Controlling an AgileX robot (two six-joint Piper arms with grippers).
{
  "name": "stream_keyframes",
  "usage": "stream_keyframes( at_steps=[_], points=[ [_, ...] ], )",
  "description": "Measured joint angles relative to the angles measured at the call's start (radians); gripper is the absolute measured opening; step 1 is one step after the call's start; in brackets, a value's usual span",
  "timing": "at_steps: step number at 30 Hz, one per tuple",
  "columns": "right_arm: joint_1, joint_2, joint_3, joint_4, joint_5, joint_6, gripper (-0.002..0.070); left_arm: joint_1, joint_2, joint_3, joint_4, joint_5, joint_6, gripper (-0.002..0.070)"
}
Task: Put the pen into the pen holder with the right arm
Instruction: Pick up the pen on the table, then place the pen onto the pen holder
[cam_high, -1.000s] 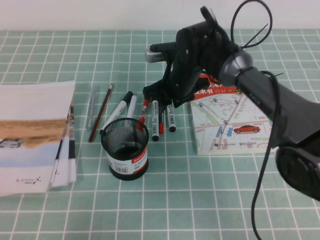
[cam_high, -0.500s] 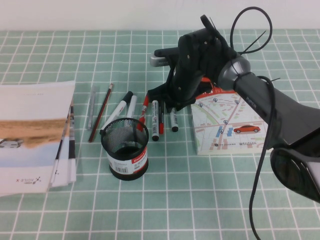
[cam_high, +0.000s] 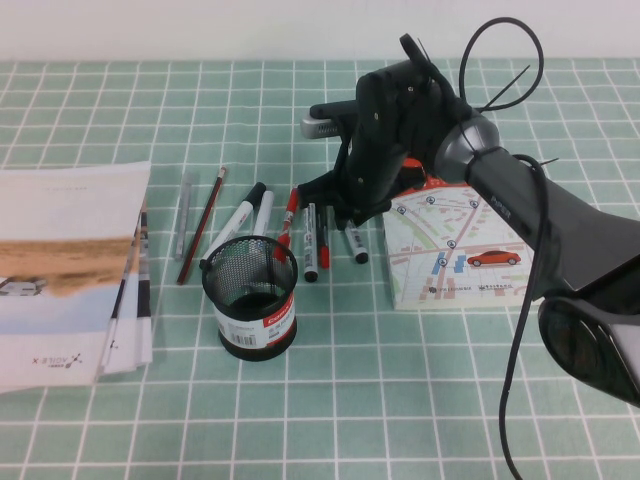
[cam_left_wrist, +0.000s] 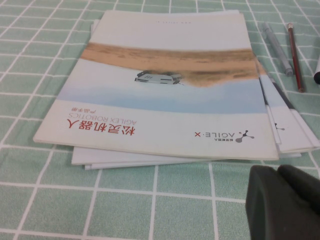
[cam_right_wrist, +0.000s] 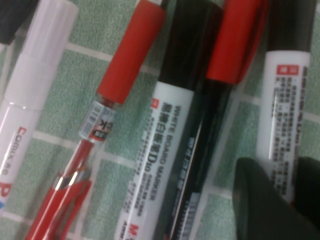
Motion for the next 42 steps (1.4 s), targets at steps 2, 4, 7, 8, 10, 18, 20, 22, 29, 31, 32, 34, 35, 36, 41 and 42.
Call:
stream_keyframes(
  at_steps=[2,4,7,8,10,18,20,22,29,31,32,34,35,36,41,42],
  points=[
    [0.000,0.000,0.000,0.000,0.001,-0.007,0.0114,0.000,0.000,0.000,0.000,0.000,0.000,-0.0004],
    [0.000,0.000,0.000,0.000,0.002,-0.015,0.0114,0.000,0.000,0.000,0.000,0.000,0.000,-0.0004],
    [0.000,-0.017,0.000,-0.003,0.022,-0.030,0.0114,0.000,0.000,0.000,0.000,0.000,0.000,-0.0004],
    [0.000,-0.030,0.002,-0.013,0.027,-0.033,0.0114,0.000,0.000,0.000,0.000,0.000,0.000,-0.0004],
    [0.004,-0.064,0.006,-0.013,0.031,-0.038,0.0114,0.000,0.000,0.000,0.000,0.000,0.000,-0.0004],
    [0.036,-0.312,0.180,-0.039,0.031,-0.082,0.0114,0.000,0.000,0.000,0.000,0.000,0.000,-0.0004],
    [0.044,-0.380,0.274,-0.046,0.031,-0.084,0.0114,0.000,0.000,0.000,0.000,0.000,0.000,-0.0004],
    [0.051,-0.455,0.386,-0.050,-0.001,-0.084,0.0114,0.000,0.000,0.000,0.000,0.000,0.000,-0.0004],
    [0.070,-0.807,0.963,-0.023,-0.544,-0.084,0.0114,0.000,0.000,0.000,0.000,0.000,0.000,-0.0004],
    [0.071,-0.895,1.131,-0.013,-0.768,-0.084,0.0114,0.000,0.000,0.000,0.000,0.000,0.000,-0.0004],
    [0.075,-0.937,1.220,-0.007,-0.891,-0.084,0.0114,0.000,0.000,0.000,0.000,0.000,0.000,-0.0004],
    [0.088,-1.002,1.373,-0.007,-1.098,-0.084,0.0114,0.000,0.000,0.000,0.000,0.000,0.000,-0.0004],
    [0.097,-1.021,1.434,-0.007,-1.199,-0.084,0.0114,0.000,0.000,0.000,0.000,0.000,0.000,-0.0004],
    [0.111,-1.038,1.484,-0.013,-1.306,-0.084,0.0114,0.000,0.000,0.000,0.000,0.000,0.000,-0.0004],
    [0.198,-1.047,1.605,-0.054,-1.631,-0.084,0.0114,0.000,0.000,0.000,0.000,0.000,0.000,-0.0004],
    [0.215,-1.035,1.613,-0.074,-1.698,-0.084,0.0114,0.000,0.000,0.000,0.000,0.000,0.000,-0.0004]
  ],
)
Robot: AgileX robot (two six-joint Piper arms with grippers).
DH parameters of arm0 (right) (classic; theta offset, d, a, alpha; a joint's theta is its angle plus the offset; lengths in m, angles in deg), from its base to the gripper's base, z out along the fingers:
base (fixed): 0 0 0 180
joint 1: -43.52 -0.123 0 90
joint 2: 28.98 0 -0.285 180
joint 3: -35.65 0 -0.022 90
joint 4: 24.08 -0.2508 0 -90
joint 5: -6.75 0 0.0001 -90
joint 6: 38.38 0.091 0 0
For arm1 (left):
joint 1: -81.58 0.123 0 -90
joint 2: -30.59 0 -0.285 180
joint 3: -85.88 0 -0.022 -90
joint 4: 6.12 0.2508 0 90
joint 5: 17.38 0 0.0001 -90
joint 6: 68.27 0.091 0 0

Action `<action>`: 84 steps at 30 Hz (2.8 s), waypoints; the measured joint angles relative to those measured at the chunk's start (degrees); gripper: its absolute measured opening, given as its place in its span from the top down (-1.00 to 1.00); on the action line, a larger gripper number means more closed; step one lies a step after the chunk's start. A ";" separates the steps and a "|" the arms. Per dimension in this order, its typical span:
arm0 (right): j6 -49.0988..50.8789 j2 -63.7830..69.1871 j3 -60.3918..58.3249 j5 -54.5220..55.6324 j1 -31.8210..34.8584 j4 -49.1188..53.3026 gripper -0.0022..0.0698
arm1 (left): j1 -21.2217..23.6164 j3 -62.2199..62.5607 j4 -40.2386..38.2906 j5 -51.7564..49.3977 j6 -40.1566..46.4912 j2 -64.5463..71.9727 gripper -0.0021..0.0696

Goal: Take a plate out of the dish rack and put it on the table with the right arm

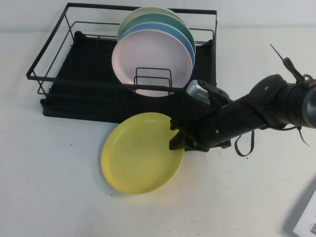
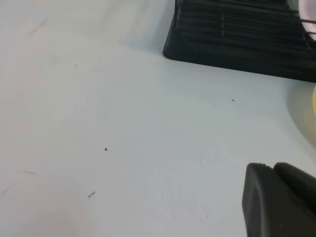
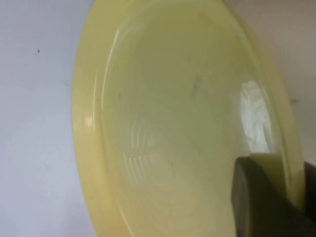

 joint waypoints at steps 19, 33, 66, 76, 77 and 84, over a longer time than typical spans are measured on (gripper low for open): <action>-0.49 0.13 0.00 4.32 0.86 8.37 -0.09 | 0.00 0.00 0.00 0.00 0.00 0.00 0.95; 4.70 -21.23 0.00 -11.16 0.95 24.71 0.93 | 0.00 0.00 0.00 0.00 0.00 0.00 0.95; 15.21 -77.94 -51.87 13.35 5.76 46.49 0.99 | 0.00 0.00 0.00 0.00 0.00 0.00 0.95; 15.31 -97.04 -72.60 36.47 20.20 46.28 0.99 | 0.00 0.00 0.00 0.00 0.00 0.00 0.95; 15.31 -99.02 -72.63 35.71 20.72 46.28 0.99 | 0.00 0.00 0.00 0.00 0.00 0.00 0.95; 15.31 -111.21 -72.94 19.11 21.83 48.76 0.99 | 0.00 0.00 0.00 0.00 0.00 0.00 0.95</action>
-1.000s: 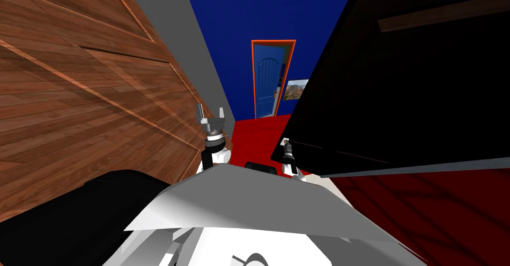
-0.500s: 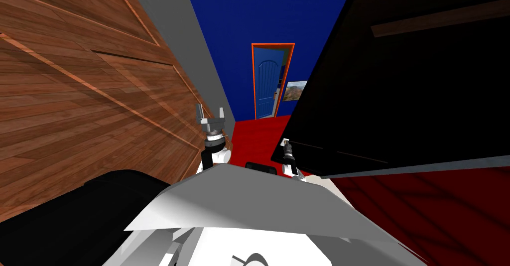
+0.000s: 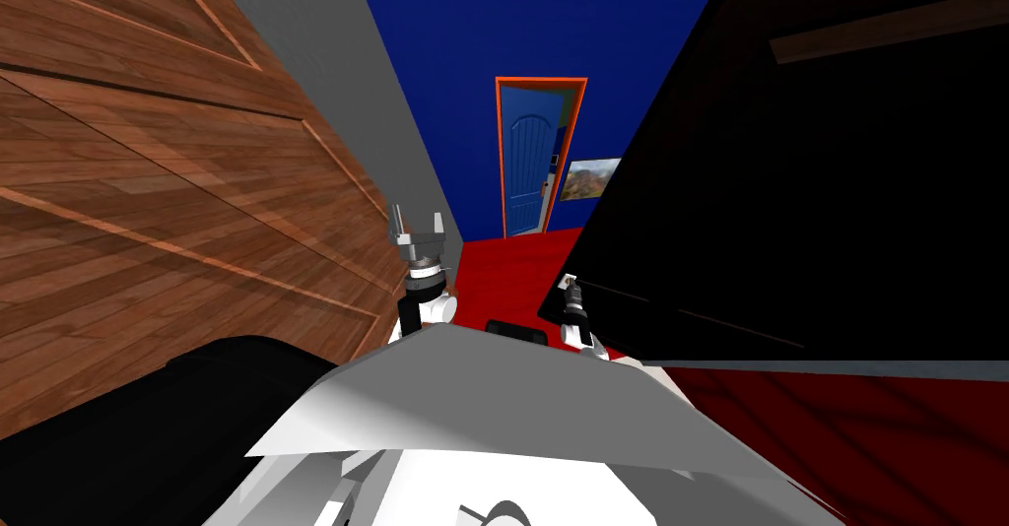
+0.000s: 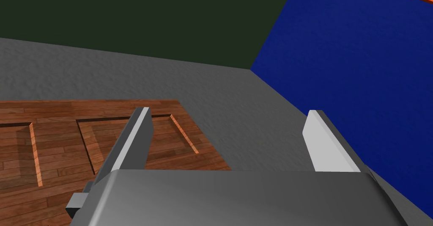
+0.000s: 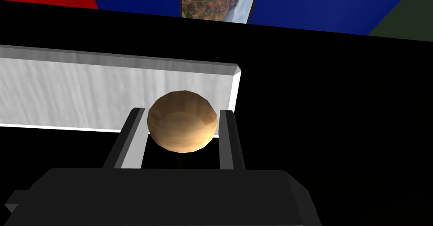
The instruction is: Push the door open
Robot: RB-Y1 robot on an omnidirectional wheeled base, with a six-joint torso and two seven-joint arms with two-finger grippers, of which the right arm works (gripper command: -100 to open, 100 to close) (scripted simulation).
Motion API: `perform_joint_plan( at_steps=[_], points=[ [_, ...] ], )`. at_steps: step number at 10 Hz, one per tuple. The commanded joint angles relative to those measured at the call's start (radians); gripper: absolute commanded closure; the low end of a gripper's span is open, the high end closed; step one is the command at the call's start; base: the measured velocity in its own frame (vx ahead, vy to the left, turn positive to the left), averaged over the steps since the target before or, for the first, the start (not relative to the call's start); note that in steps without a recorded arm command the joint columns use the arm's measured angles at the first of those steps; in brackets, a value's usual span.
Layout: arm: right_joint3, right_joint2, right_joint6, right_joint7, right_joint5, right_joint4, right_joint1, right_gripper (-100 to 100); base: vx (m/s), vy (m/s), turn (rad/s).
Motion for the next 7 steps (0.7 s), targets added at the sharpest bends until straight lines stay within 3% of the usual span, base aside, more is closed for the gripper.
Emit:
perform_joint_plan(
  at_steps=[1, 4, 7],
  points=[
    [-0.022, -0.013, -0.011, 0.005, -0.011, 0.008, -0.005, 100, 0.196, 0.015, -0.042],
    [-0.032, -0.016, -0.01, 0.007, -0.017, 0.009, -0.006, 100, 0.122, 0.023, -0.035],
    [-0.073, -0.027, -0.008, 0.018, -0.04, 0.013, -0.009, 100, 0.162, 0.048, -0.057]
  ],
)
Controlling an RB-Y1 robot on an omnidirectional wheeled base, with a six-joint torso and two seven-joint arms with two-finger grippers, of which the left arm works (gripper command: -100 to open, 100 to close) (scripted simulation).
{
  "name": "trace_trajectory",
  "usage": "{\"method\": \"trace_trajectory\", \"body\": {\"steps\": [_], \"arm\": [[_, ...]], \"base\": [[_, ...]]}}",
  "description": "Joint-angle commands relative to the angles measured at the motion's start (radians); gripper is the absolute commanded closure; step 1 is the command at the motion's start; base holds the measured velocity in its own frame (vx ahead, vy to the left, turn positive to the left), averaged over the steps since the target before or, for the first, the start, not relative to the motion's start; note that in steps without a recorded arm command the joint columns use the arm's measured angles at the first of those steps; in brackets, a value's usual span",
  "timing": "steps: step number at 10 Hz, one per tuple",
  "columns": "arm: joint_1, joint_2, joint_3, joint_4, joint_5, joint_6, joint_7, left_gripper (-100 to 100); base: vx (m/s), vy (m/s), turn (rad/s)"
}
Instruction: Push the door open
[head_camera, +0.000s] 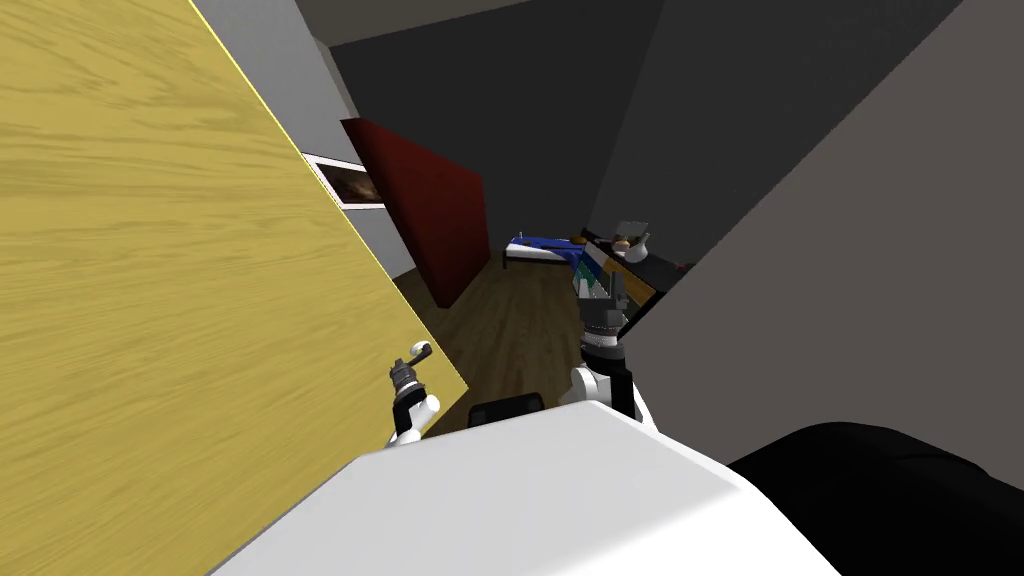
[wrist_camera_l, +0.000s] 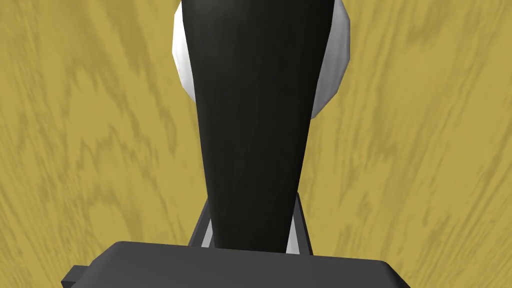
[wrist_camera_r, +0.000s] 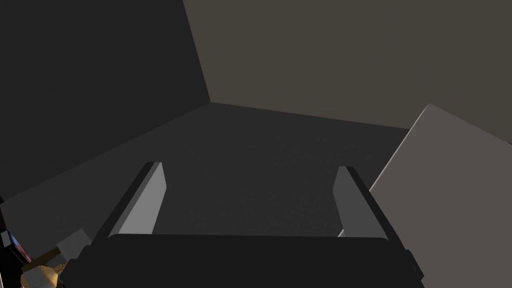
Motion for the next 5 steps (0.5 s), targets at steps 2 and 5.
{"method": "trace_trajectory", "body": {"steps": [2, 5], "arm": [[-0.006, -0.031, 0.016, -0.008, 0.011, -0.005, -0.013, 100], [-0.004, 0.015, 0.052, 0.008, 0.033, -0.018, -0.023, 100]], "base": [[0.178, -0.031, 0.076], [0.118, 0.007, 0.039]]}}
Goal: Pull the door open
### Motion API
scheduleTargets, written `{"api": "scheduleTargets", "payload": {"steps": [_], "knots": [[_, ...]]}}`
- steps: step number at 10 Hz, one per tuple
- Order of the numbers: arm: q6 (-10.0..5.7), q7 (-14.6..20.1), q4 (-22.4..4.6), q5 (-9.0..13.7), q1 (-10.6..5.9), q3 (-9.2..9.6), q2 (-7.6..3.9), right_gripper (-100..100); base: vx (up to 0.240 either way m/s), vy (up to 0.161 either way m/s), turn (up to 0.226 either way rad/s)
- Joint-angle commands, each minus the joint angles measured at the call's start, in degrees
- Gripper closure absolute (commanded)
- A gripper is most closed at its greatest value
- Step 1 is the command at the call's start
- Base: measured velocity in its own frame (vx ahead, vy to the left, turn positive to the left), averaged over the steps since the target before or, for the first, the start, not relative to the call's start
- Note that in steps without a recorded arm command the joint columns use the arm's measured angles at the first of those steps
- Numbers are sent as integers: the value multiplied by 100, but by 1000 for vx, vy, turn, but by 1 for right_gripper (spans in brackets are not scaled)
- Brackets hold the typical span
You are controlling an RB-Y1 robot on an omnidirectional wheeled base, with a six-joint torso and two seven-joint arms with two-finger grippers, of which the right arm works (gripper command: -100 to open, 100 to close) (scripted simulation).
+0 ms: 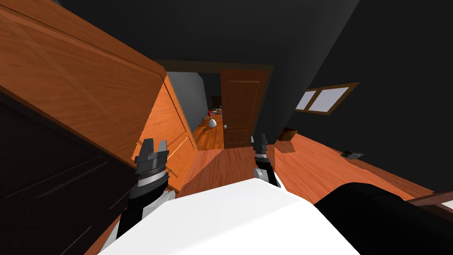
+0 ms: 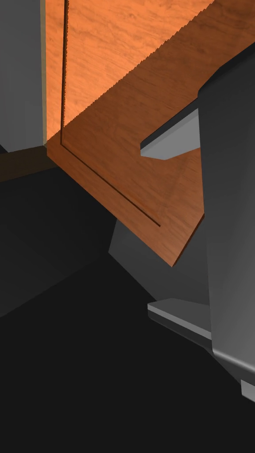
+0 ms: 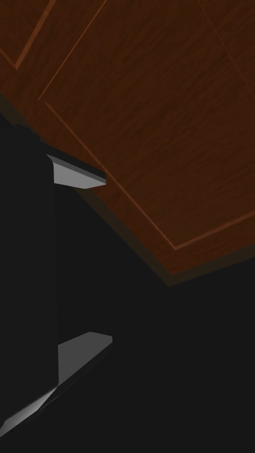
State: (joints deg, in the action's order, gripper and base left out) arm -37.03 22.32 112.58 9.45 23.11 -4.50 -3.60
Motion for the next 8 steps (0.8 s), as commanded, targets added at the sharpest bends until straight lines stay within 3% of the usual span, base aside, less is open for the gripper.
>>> {"api": "scheduleTargets", "payload": {"steps": [1, 8], "knots": [[-21, 165, -209, 63, -77, -44, -26, -100, 87, -2, 113], [-178, 920, -1323, 363, -508, -266, -123, -100, 99, -9, 130]]}}
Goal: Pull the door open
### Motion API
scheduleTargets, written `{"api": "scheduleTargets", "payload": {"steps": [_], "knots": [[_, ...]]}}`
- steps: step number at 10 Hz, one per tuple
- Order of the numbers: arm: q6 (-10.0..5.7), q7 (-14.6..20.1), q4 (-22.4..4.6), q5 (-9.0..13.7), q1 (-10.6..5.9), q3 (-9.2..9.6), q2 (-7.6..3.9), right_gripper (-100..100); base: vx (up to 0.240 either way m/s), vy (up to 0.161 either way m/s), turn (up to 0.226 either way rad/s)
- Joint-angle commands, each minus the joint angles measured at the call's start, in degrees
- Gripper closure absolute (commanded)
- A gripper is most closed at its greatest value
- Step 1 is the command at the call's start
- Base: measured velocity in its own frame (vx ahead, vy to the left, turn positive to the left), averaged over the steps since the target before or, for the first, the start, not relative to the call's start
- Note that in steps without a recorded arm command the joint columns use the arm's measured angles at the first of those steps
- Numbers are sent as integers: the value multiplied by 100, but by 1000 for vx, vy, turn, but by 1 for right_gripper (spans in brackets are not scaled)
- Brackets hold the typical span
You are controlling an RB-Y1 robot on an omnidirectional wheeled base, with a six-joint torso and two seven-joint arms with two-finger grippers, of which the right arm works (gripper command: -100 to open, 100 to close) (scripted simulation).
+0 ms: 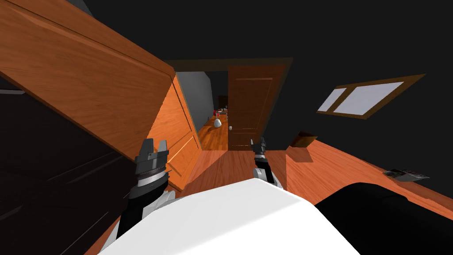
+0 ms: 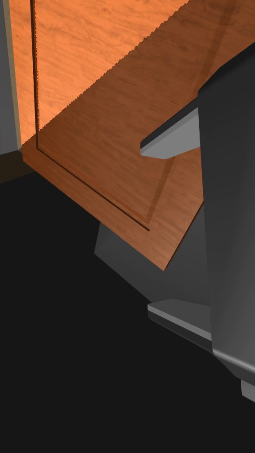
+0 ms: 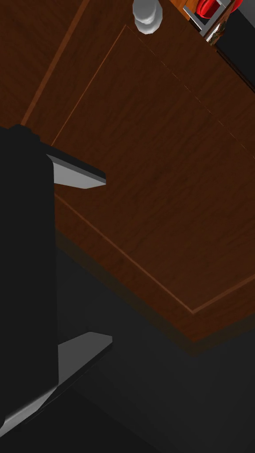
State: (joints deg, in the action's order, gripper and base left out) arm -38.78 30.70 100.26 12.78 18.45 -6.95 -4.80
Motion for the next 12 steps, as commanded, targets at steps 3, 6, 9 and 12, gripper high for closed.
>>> {"api": "scheduleTargets", "payload": {"steps": [3, 6, 9, 12], "knots": [[-74, 418, -589, 163, -235, -120, -38, -100, 98, -5, 136], [-146, 766, -1089, 301, -434, -223, -64, -100, 95, -12, 142], [-195, 998, -1445, 393, -566, -291, -81, -100, 76, -25, 91], [-267, 1345, -1946, 531, -765, -393, -99, -100, 87, -16, 146]]}}
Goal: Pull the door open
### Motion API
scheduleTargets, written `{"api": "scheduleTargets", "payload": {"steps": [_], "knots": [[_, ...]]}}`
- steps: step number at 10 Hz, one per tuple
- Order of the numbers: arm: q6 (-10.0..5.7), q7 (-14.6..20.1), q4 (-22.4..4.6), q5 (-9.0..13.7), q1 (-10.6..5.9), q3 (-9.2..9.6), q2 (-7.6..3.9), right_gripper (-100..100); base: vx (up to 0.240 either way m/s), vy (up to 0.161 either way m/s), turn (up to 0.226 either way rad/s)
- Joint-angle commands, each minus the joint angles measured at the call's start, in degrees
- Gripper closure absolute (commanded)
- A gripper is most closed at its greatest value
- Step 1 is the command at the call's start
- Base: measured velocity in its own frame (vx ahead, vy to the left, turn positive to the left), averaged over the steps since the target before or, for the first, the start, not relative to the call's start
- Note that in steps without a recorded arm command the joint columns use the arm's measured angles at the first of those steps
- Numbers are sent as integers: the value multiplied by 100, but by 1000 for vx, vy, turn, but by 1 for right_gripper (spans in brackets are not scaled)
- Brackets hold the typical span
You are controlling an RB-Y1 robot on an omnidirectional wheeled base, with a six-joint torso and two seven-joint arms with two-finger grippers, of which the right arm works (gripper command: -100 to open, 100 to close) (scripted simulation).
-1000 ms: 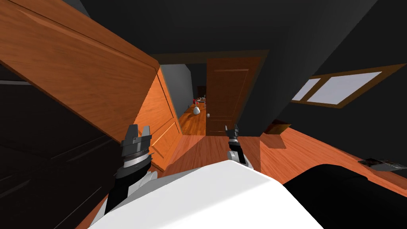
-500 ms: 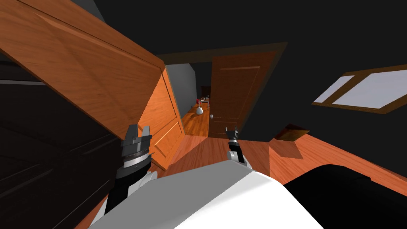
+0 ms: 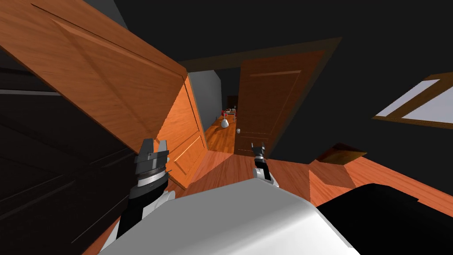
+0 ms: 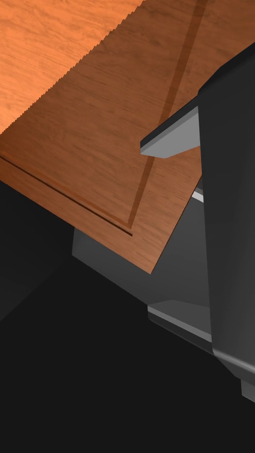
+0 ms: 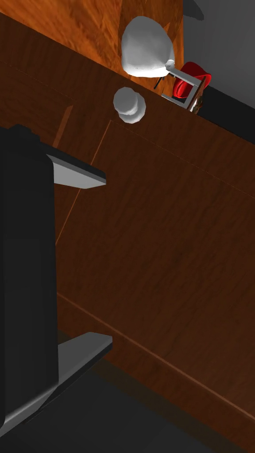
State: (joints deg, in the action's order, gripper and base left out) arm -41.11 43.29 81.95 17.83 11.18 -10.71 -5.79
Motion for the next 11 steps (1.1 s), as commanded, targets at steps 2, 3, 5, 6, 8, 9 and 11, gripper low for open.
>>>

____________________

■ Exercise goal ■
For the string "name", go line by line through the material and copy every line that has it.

■ Solved exercise ■
  "name": "stream_keyframes",
  "name": "trace_trajectory",

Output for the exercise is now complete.